Data extract:

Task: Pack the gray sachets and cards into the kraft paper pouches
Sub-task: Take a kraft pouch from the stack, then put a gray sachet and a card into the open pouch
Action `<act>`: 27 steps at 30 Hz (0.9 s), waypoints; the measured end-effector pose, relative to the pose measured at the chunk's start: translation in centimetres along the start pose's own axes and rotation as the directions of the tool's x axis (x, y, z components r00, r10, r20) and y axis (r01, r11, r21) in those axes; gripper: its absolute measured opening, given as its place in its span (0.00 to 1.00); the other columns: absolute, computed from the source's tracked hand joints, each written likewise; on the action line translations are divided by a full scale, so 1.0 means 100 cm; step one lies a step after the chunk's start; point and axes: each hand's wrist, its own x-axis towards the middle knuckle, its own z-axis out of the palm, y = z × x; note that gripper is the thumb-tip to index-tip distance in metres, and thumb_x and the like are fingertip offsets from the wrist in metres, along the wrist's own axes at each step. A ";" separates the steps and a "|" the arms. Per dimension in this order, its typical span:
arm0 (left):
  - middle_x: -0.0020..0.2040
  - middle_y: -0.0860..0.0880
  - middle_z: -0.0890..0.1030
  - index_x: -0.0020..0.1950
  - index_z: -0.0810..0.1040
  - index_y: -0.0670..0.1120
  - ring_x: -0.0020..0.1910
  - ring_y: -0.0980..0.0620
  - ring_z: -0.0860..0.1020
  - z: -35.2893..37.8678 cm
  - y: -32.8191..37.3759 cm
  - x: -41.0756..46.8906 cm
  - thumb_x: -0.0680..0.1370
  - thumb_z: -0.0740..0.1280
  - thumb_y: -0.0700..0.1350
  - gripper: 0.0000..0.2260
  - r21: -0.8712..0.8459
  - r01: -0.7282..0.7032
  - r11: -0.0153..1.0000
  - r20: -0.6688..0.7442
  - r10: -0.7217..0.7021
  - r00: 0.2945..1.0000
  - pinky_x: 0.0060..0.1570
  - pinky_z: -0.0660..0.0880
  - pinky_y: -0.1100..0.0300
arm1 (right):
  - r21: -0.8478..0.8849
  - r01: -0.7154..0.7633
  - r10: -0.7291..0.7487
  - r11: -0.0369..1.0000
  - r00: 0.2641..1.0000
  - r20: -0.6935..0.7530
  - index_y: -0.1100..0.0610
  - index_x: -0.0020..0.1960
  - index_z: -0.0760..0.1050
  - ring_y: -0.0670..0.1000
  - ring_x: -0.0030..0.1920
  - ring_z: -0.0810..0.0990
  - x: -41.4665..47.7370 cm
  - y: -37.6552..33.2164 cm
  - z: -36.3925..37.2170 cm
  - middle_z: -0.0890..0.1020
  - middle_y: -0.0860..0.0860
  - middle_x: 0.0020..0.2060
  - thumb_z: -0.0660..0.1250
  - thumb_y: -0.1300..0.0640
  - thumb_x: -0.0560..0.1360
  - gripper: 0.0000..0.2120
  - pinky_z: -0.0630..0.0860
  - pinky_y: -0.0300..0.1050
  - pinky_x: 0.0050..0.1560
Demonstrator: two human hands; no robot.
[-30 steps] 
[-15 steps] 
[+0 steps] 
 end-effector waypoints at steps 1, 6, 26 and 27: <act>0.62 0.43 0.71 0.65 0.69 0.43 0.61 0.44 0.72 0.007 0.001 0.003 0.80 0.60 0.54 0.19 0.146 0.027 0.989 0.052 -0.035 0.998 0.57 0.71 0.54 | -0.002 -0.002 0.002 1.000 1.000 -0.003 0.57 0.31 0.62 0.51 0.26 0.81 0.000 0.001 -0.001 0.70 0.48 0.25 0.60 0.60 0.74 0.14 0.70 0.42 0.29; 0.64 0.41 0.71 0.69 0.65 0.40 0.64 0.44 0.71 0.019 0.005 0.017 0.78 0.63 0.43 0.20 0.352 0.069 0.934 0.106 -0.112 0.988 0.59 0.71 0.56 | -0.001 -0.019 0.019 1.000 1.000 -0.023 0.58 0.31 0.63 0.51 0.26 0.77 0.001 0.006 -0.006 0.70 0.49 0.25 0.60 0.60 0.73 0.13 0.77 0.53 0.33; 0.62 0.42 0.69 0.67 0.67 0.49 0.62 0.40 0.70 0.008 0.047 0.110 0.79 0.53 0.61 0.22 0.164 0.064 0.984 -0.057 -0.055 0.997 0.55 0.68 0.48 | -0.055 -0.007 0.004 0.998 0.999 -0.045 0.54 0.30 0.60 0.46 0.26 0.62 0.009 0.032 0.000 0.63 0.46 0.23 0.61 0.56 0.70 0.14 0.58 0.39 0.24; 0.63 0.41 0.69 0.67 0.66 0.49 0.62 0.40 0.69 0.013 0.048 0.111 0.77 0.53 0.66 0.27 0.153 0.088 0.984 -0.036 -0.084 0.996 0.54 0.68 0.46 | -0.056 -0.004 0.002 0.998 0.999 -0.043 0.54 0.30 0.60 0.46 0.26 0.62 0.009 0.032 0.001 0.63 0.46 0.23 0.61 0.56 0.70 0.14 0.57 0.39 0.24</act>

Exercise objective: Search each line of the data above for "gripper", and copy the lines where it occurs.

Solution below:
Action `<act>`: 27 steps at 30 Hz (0.9 s), waypoints; the measured end-effector pose, relative to the pose measured at the chunk's start: translation in centimetres along the start pose's own axes and rotation as the directions of the tool's x axis (x, y, z components r00, r10, r20) and y axis (r01, r11, r21) in those axes; gripper: its absolute measured opening, given as its place in its span (0.00 to 1.00); the other columns: absolute, computed from the source's tracked hand joints, each written likewise; on the action line translations are divided by a full scale, so 1.0 means 100 cm; step one lies a step after the chunk's start; point and axes: each hand's wrist, its own x-axis towards the middle knuckle, its own z-axis out of the palm, y = z × x; note that gripper is the thumb-tip to index-tip distance in metres, and thumb_x and the like are fingertip offsets from the wrist in metres, along the wrist's own axes at each step. A ";" separates the steps and a "|" the arms. Per dimension in this order, its typical span:
  - gripper: 0.0000..0.2260
  - gripper: 0.0000..0.2120

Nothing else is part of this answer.